Wednesday, January 3, 2018
From kindergarten to colleges and universities, education expenses make up more than half of the state's proposed budget. Public education in the state is a priority on some level for most lawmakers, and they could re-write the education funding formula this legislative session with limited public input or exposure of their exact plan (so far) prior to the session's end in 90 days.
Last year, EdBuild released a lengthy recommendation to revise Mississippi's education-funding formula. The proposal will likely appear in legislation form this year, top Republicans say. But what did they leave out, and what did they add in? We won't know until a bill drops.
In the meantime, education experts in the state like most of the EdBuild proposal, and say it is more equitable and transparent than the Mississippi Adequate Education Program. The bottom line, however, will likely be how much money goes into the new formula. EdBuild's proposal suggests a higher base student cost. The Joint Legislative Budget Committee proposes to keep MAEP at the same funding levels as last year; therefore, more funding going into the formula seems unlikely.
However, EdBuild's proposal offers a solution for increasing the base student cost. The proposal calls for the Legislature to remove the 27-percent rule, which requires all school districts in the state to only pitch in 27 percent of the funds for their districts, even if they can levy much more with the required amount of property taxes (a tax rate of 28 mills). In essence, the state sends extra funding to 53 school districts to the tune of $119 million. EdBuild's recommendation is to use those funds to increase the base student cost in the formula to benefit all children in the state.
If lawmakers choose to make that switch, it will mean districts such as Madison, Pascagoula, Rankin, Biloxi, Oxford, Tupelo and yes, Jackson Public Schools, will have to forfeit their additional state funds. Currently, if the amount of the districts' property taxes exceeds the 27 percent they owe to the state, they keep the extra money. Lawmakers could redirect those funds to raise the overall base student cost, potentially helping a significant portion of those school districts in the long run.
Ultimately, if the 27-percent rule stays, inequity will persist because some of the wealthiest (property-tax-wise) districts in the state will continue to be able to pocket additional ad valorem funds.
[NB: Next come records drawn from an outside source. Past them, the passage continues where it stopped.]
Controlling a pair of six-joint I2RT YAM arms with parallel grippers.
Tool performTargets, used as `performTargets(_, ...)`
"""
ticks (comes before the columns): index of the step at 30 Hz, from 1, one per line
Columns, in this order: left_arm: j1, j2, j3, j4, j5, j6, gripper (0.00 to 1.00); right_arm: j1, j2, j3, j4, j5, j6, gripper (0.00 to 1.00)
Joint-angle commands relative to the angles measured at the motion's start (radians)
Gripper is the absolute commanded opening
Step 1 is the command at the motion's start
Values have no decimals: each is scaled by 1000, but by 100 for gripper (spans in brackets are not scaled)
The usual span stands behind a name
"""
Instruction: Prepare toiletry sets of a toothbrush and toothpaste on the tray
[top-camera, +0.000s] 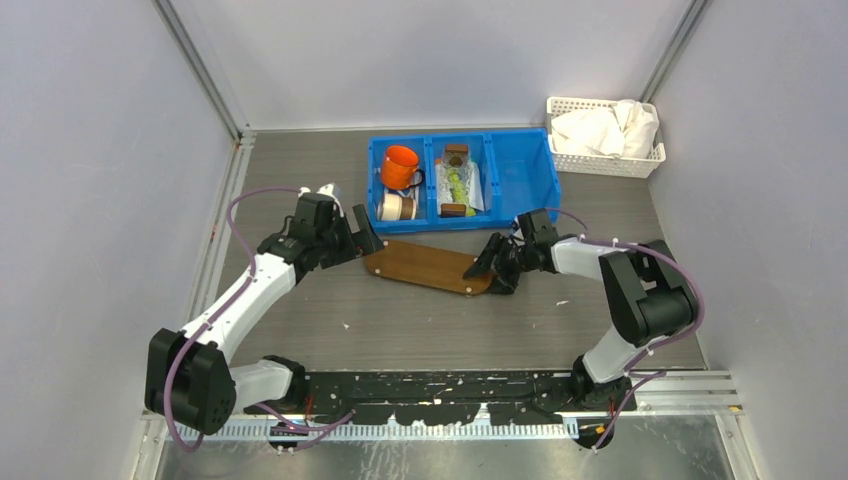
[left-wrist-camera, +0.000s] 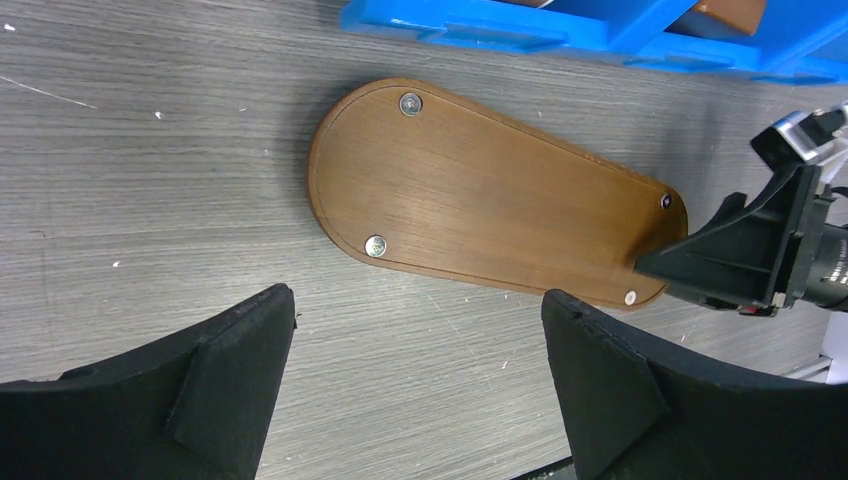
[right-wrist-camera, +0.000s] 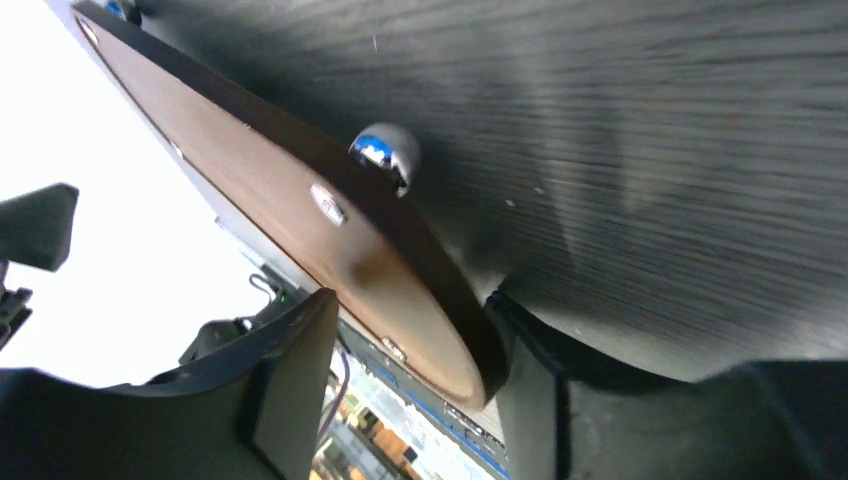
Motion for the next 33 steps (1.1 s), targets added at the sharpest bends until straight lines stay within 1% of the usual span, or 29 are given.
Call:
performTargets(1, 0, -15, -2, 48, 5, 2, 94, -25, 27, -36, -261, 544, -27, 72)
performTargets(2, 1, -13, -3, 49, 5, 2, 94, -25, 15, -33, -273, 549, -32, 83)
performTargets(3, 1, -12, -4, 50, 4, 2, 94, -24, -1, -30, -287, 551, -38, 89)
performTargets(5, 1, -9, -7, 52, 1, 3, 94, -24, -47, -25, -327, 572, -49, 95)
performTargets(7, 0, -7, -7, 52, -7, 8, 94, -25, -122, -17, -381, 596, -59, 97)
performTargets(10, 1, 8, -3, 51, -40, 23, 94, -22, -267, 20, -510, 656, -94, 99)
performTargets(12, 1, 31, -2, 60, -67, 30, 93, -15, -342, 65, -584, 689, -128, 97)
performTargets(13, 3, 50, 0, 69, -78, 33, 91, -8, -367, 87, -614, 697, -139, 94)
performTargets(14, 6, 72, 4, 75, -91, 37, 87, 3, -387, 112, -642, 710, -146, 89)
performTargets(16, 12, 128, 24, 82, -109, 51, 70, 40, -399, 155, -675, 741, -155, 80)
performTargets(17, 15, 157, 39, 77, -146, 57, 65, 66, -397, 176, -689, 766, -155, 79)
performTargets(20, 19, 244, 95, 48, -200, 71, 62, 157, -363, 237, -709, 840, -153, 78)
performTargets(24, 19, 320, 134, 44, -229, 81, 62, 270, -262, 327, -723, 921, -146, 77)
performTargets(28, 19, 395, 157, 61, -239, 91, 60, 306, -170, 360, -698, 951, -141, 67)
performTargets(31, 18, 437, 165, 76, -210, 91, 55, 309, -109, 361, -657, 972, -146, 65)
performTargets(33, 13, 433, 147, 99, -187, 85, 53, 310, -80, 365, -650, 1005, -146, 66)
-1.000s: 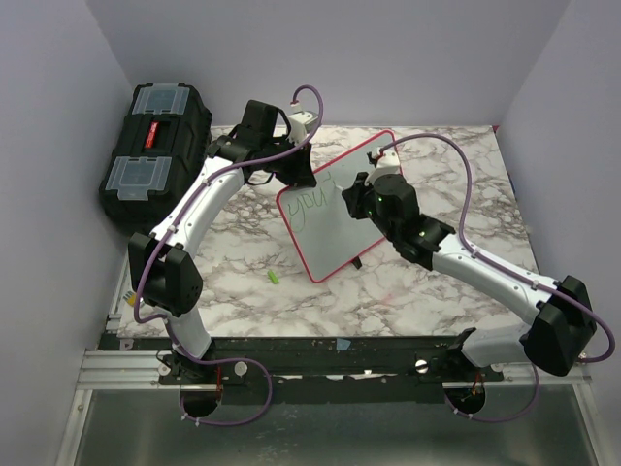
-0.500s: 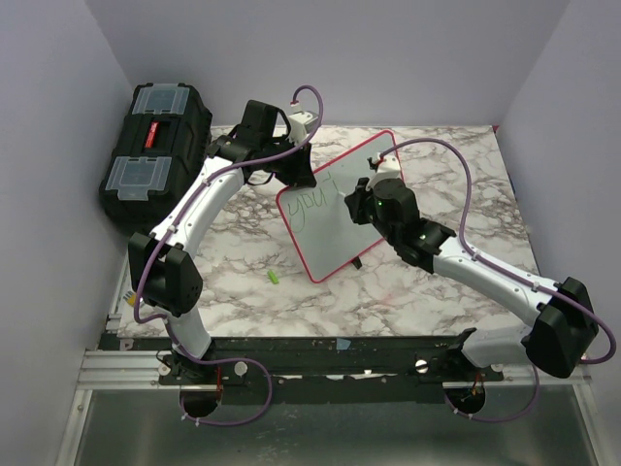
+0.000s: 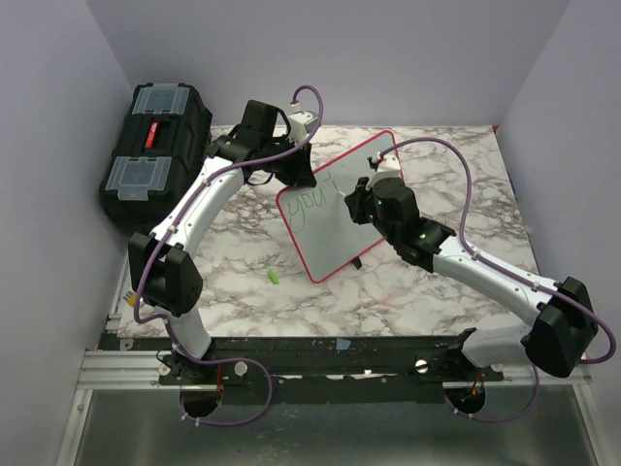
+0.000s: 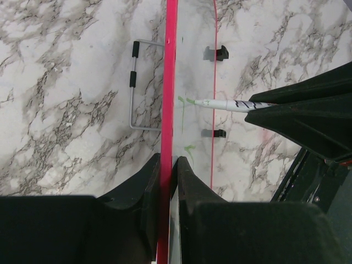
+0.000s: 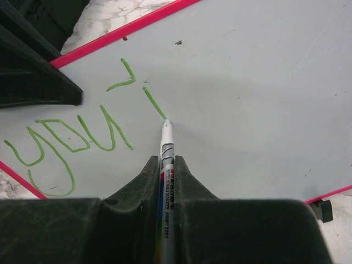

That extra funding could help fund more at-risk students and English-language learners.
Equity is essential to make the state's public schools successful, and lawmakers need to ensure it in the new funding formula. This includes transparency in the process, which so far has been virtually non-existent, as well as including large weights for students in poverty and eliminating the 27-percent rule. If Republican leaders want to replace MAEP with something better, they need to embrace EdBuild's plan without cherrypicking; the alternative could make things worse. Either way, transparency will allow the public—and all lawmakers—to evaluate what is likely to change in the months to come.